Alone With J


        Today, in an admitted show of desperation, we find ourself going through the email junkbox in search of a column.
    Having one’s email address as sort of a public domain, it’s amazing all the crap that finds its way across this desk. Most emails are deleted on sight. What isn’t immediately discarded eventually will be, when time permits. But there are some emails that, before the “delete” key is hit, simply beg to be kept around — just for times like this.
    Like, for instance, the recent entry entitled: “Why Buying Your Teen Breast Implants is a Bad Idea.” You have to admit, that’s a subject line that will get your attention.
    Assuming it was a gag, not unlike those frequent email offers for pills that will make certain parts of a male’s body grow to amazing heights (or, more correctly, lengths) it was a little surprising to learn that this was the topic of an actual article written by an “expert on gender studies.” And one with a Ph.D following her name, no less.
  “Can’t think of what to get your teen this holiday season?” the article begins. “Some are forgetting traditional gifts for daughter such as jewelry and new clothes, and jumping on the breast implant bandwagon.”
  Seriously? Who does that? Well, it apparently happens, with some parents giving their flat-chested little darlings a different kind of “stocking-stuffer” in hopes of lifting their teen’s self-esteem.
     Talk about the haves versus the have-nots.

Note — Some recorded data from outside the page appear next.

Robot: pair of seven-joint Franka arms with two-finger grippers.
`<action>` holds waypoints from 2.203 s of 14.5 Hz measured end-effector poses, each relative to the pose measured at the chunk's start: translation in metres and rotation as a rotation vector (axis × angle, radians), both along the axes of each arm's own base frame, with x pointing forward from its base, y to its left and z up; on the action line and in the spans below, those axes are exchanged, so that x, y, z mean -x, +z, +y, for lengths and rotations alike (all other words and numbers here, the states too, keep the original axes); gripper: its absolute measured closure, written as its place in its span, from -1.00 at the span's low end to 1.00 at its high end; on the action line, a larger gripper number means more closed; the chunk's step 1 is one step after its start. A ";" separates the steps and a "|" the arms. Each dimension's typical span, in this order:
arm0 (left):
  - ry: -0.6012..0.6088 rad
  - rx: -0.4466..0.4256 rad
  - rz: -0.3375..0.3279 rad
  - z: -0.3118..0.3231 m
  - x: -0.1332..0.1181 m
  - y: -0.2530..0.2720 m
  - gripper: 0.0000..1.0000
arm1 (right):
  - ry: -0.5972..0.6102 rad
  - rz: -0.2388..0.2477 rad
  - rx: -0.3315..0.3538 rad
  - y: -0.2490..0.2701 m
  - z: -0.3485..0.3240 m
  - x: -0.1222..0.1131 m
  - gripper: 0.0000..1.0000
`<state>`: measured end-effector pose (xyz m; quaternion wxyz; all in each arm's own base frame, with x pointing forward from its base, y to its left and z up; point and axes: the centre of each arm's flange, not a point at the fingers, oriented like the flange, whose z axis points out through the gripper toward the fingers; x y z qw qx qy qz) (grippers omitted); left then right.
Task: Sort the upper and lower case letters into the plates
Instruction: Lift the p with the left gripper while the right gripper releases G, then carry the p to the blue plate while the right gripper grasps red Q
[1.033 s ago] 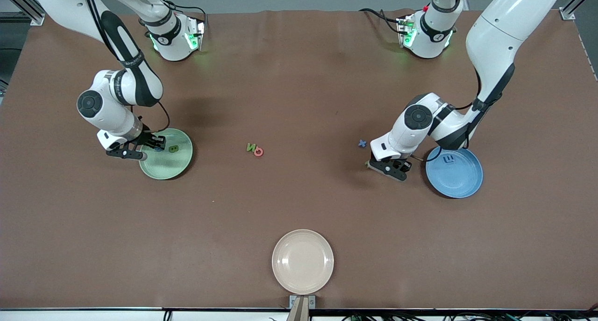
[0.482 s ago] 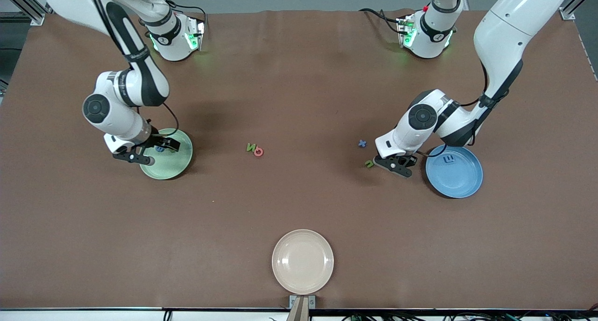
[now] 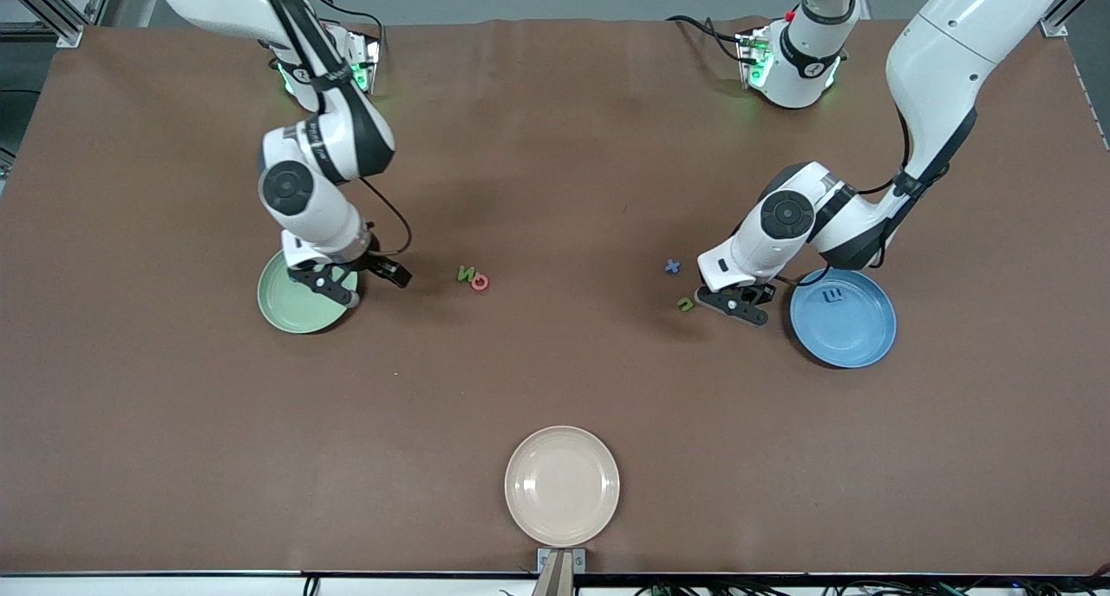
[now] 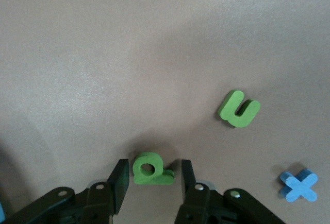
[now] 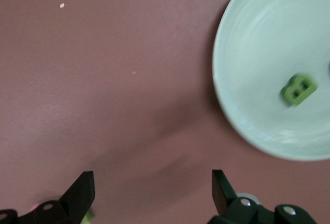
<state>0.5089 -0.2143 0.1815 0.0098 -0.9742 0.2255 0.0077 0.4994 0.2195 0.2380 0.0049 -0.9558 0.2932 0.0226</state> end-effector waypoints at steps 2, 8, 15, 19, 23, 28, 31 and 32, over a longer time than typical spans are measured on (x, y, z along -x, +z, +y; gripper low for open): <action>0.009 -0.001 0.004 0.000 0.002 -0.002 0.01 | -0.122 -0.002 0.010 -0.015 0.030 -0.005 -1.00; 0.008 -0.004 0.011 0.000 0.005 -0.004 0.02 | -0.363 -0.002 0.029 -0.045 0.075 0.005 -0.97; 0.008 -0.004 0.012 0.000 0.005 -0.004 0.25 | -0.458 0.004 0.043 -0.056 0.110 0.029 -0.75; 0.009 -0.003 0.010 0.000 0.004 -0.003 0.28 | -0.471 -0.010 0.033 -0.060 0.116 0.031 -0.51; 0.024 -0.008 -0.028 0.007 -0.008 0.013 0.28 | -0.468 -0.013 0.030 -0.059 0.119 0.032 -0.13; 0.036 -0.068 -0.029 0.058 -0.026 0.053 0.28 | -0.471 -0.016 0.029 -0.058 0.119 0.029 -0.07; 0.031 -0.071 -0.014 0.122 -0.039 0.065 0.28 | -0.480 -0.020 0.027 -0.052 0.118 0.020 -0.20; 0.025 -0.071 -0.008 0.146 -0.042 0.065 0.28 | -0.483 -0.022 0.026 -0.049 0.118 0.017 -0.24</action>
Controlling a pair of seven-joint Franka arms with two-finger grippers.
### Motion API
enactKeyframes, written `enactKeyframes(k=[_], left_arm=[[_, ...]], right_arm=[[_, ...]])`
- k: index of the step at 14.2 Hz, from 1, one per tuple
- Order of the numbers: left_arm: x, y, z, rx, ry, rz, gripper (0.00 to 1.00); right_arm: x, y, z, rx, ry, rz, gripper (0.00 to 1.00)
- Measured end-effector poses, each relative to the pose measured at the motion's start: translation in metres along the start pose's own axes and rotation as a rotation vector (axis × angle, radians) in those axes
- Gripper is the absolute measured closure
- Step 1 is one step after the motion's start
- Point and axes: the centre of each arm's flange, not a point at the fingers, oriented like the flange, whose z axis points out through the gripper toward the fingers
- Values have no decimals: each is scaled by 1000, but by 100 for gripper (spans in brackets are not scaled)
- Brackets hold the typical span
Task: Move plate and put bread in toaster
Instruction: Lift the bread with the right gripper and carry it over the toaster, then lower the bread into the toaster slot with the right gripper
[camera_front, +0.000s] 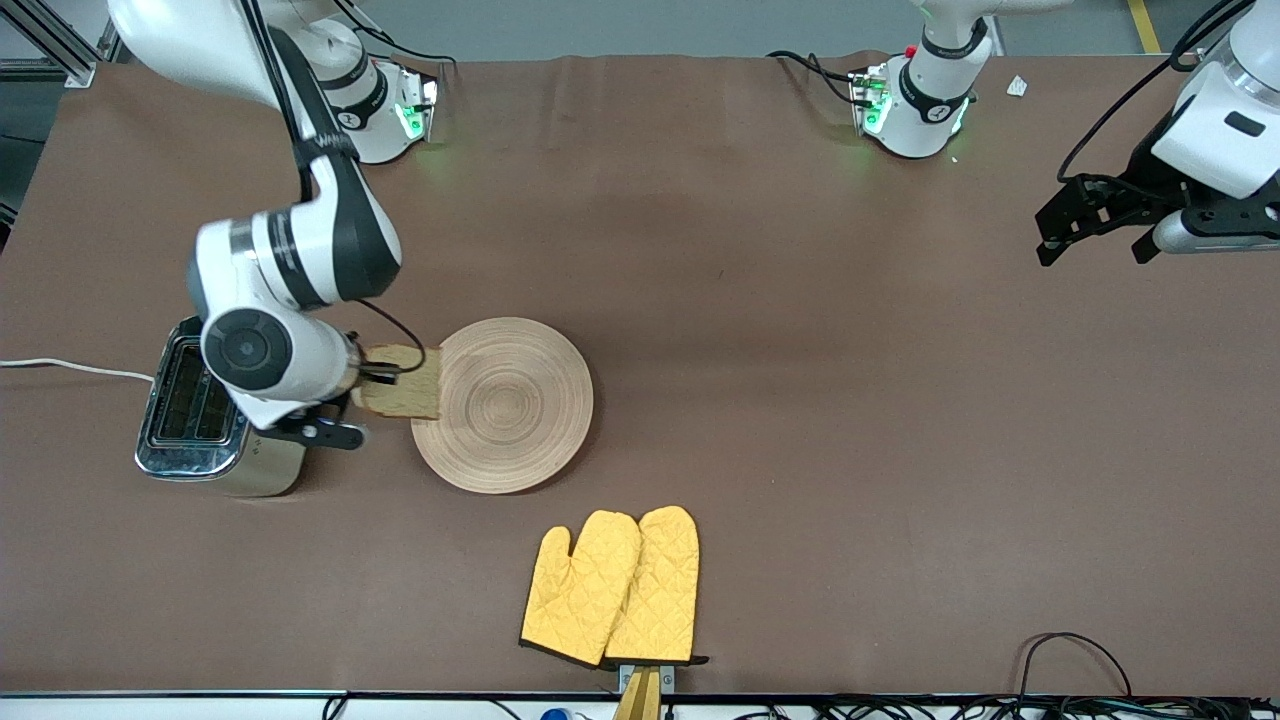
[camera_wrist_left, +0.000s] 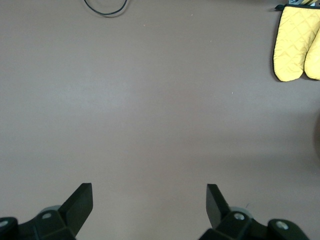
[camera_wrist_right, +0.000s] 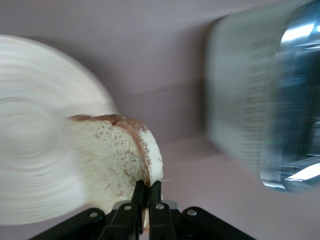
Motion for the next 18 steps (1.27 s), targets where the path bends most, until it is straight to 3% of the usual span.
enactKeyframes(k=[3, 4, 7, 11, 18], left_arm=[[2, -12, 7, 3, -6, -23, 0], [4, -18, 8, 3, -3, -33, 0], [7, -21, 12, 1, 11, -36, 0], [6, -17, 11, 0, 17, 19, 0], [6, -22, 11, 2, 10, 47, 0]], right_arm=[[-12, -3, -14, -398, 85, -29, 93], [-12, -9, -15, -499, 116, -27, 93], [-3, -15, -5, -700, 198, 22, 93], [10, -5, 26, -842, 231, 145, 93], [17, 22, 38, -874, 186, 194, 96]])
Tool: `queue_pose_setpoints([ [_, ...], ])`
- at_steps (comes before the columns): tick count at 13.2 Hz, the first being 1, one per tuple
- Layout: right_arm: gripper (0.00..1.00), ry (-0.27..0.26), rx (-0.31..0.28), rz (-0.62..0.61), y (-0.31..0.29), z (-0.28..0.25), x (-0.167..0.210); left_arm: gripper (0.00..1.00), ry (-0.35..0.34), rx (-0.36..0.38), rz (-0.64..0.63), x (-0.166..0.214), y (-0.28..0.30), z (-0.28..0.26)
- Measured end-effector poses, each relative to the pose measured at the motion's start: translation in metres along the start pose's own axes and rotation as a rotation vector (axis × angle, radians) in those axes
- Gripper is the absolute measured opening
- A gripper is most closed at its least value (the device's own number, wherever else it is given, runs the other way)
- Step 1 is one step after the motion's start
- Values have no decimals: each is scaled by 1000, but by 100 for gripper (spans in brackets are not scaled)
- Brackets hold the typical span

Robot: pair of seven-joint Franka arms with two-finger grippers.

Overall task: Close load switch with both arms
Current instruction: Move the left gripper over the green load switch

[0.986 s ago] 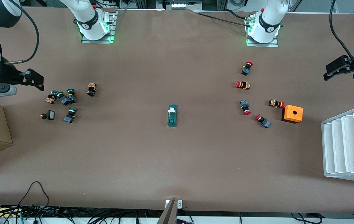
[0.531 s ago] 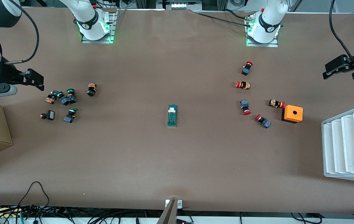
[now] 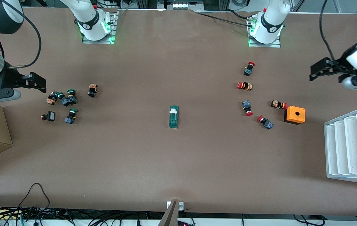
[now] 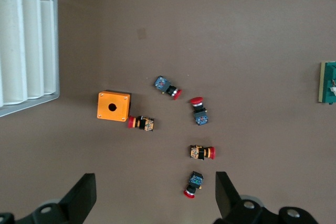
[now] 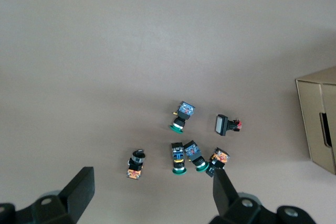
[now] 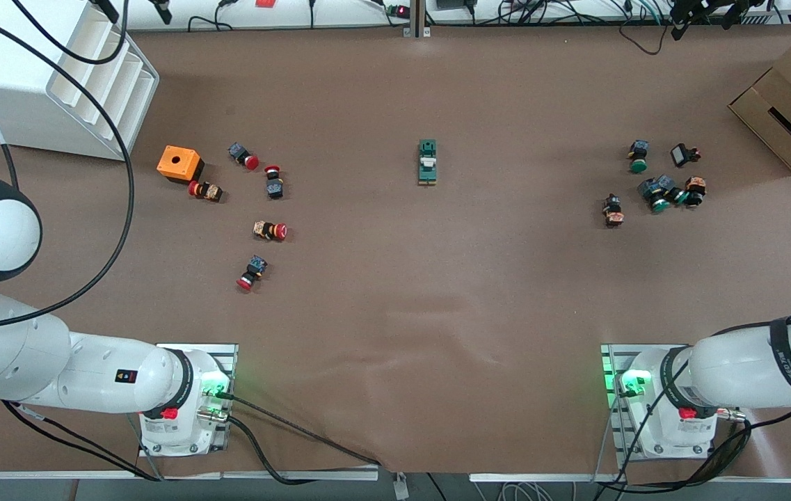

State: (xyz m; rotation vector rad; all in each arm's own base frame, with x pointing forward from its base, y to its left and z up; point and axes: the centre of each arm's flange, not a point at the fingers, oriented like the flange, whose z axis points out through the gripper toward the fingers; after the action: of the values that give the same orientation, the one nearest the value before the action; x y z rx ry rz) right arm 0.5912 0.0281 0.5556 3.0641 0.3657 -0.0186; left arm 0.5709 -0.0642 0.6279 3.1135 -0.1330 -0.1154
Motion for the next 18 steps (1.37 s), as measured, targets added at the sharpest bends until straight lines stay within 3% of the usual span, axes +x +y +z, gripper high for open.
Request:
queue_pose_setpoints([
  [4, 100, -31, 8, -107, 3, 17, 5, 100, 24, -32, 56, 13, 99, 25],
  [9, 100, -47, 80, -106, 4, 49, 35, 100, 129, -128, -5, 16, 224, 78],
  [12, 100, -54, 90, -96, 12, 67, 54, 100, 214, -187, -66, 1, 284, 118],
  [16, 99, -73, 99, -104, 37, 84, 53, 100, 351, -131, -133, -30, 346, 174],
  [18, 100, -55, 141, -77, 55, 94, 53, 100, 435, -89, -172, -46, 380, 208],
])
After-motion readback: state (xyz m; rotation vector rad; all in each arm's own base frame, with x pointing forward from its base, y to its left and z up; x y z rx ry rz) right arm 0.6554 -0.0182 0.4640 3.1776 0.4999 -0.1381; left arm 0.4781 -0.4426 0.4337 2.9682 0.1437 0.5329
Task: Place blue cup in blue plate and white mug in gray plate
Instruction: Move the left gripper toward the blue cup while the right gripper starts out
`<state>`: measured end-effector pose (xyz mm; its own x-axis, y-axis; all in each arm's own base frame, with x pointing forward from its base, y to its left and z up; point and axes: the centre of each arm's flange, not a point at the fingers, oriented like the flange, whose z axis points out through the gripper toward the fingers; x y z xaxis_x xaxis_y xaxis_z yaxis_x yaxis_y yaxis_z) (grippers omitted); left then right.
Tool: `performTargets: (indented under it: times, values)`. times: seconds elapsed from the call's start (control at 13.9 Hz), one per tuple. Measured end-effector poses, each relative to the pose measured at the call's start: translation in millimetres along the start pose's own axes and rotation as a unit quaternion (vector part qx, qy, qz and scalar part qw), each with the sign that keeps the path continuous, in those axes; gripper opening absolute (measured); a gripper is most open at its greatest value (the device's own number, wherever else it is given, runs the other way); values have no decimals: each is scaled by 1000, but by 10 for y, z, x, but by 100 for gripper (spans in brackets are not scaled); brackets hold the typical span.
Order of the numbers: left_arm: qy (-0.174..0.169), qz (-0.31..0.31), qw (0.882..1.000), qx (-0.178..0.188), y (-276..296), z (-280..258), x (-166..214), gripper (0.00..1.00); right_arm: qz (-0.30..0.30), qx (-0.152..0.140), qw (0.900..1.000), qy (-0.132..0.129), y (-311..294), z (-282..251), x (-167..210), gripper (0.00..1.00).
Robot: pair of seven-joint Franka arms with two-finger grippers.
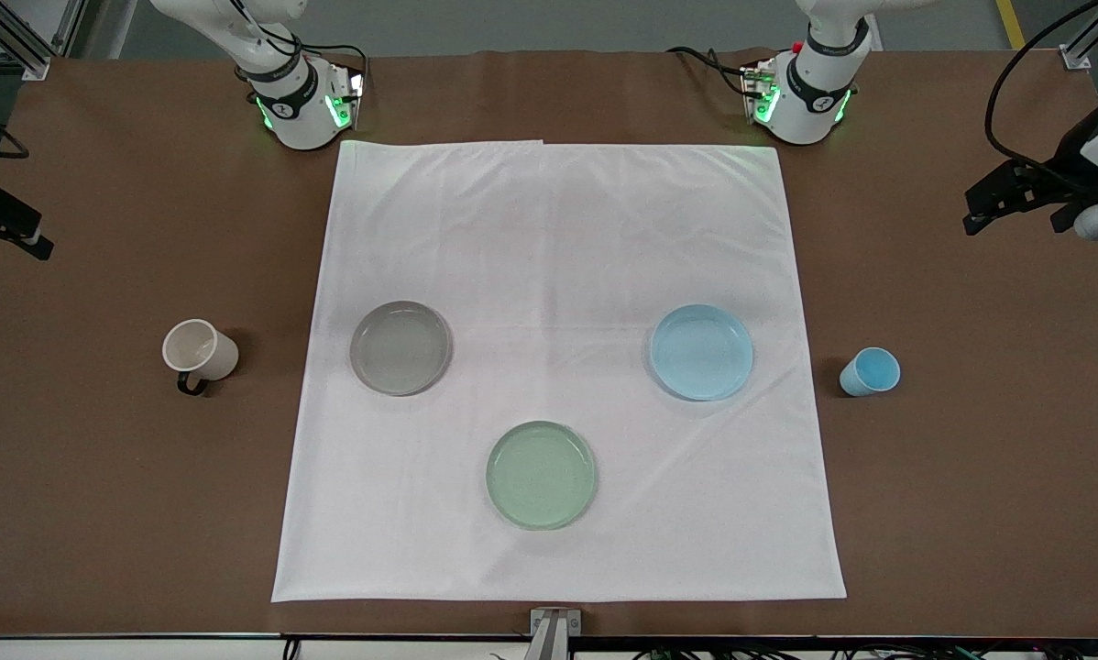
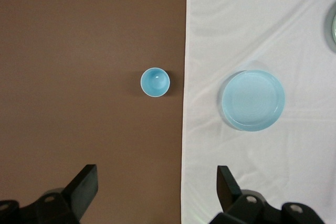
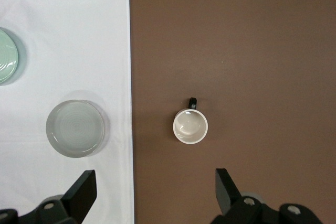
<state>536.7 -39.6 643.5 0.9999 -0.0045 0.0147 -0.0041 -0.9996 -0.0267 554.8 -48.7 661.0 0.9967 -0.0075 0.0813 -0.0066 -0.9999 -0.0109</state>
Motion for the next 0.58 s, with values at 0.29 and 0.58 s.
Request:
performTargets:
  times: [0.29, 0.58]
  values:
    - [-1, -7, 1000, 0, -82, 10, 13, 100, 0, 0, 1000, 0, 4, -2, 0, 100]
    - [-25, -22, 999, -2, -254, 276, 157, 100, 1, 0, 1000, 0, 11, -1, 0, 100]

Who knew all it takes is a little surgery — and a boatload of cash — to make the world right again?
    Just for the record, and try not to be shocked here, the author said breast implants for teens are a bad idea and are not a quick-fix substitute for lagging self-esteem. So scratch that one off your list and buy Sissy a nice sweater this Christmas instead.
    Better make it a baggy one though.

    Another frequent contributor to the junk email file is the Indiana Democrat Party, via Chairman Dan Parker. On an almost daily basis Parker spends most of his time, and wastes ours, by alternately pointing out the perceived shortcomings of both Richard Mourdock or Dick Lugar, the Republican candidates for Indiana’s U.S. Senate seat.
    But his bottom-line message day in and day out is usually much more difficult to discern. Is he openly pulling for Mourdock to knock off Lugar in the GOP primary, assuming — probably correctly so — that Mourdock would be ripe for defeat in next year’s general election? Or is he pulling for Lugar to prevail in the primary? And is that why he chose recently to remind readers that Herman Cain, the rapidly-sinking GOP presidential hopeful, had in August endorsed Mourdock?
    There was a time when Parker’s emails to this desk would be read in their entirety. But lately they’ve become filled mostly with hot air and empty rhetoric ... and have become much easier to ignore. We’ll check back with him after the GOP primary, and after the tea party has had its say.

    Lately a great number of submissions have been sent to this desk regarding the 2012 Farm Bill, a massive spending measure that covers a wide variety of agricultural issues — from subsidy payments to farmers and crop insurance to food stamps. The bill is reviewed and adjusted by Congress every five years.
    According to several accounts, increasing attention is now being paid to next year’s Farm Bill because of ongoing budget talks being held by the Joint Select Committee on Deficit Reduction (commonly referred to as the Super Committee). Subsidies to farmers, among other cutbacks, reportedly are being closely scrutinized by members of the Super Committee, which is charged with coming up with recommendations on how to cut the federal deficit by at least $1.5 trillion dollars over 10 years.
    While most of the food for thought that has been forwarded our way concerning the Farm Bill and its contents has varied greatly, depending upon its source of origin, one particular study was more enlightening than most.
    MapLight, a non-profit, non-partisan research organization, has conducted an analysis of campaign contributions over the past 10 years from the agribusiness sector to federal lawmakers who sit on the House and Senate agricultural committees, as well as contributions to those members now seated on the Super Committee.
    Over that time span, according to MapLight, members of the agriculture committees on both houses of Congress have received more than $26.6 million in combined campaign contributions from businesses and industries identified by the Center for Responsive Politics as being part of the agribusiness sector.
    During that same time frame, sitting members of the Super Committee have received $3.7 million from special interest ag groups. And, as MapLight points out, those figures do not necessarily represent all contributions from organizations and their members.
    Do you think money carries influence in the world of politics?
    More importantly, don’t you think it’s time for some serious reform to lobbyist and campaign finance laws? Until that happens, all the tea party rallies in the world will have little impact on the business-as-usual goings on in Washington.

    The writer is the opinion page editor of the Decatur Daily Democrat.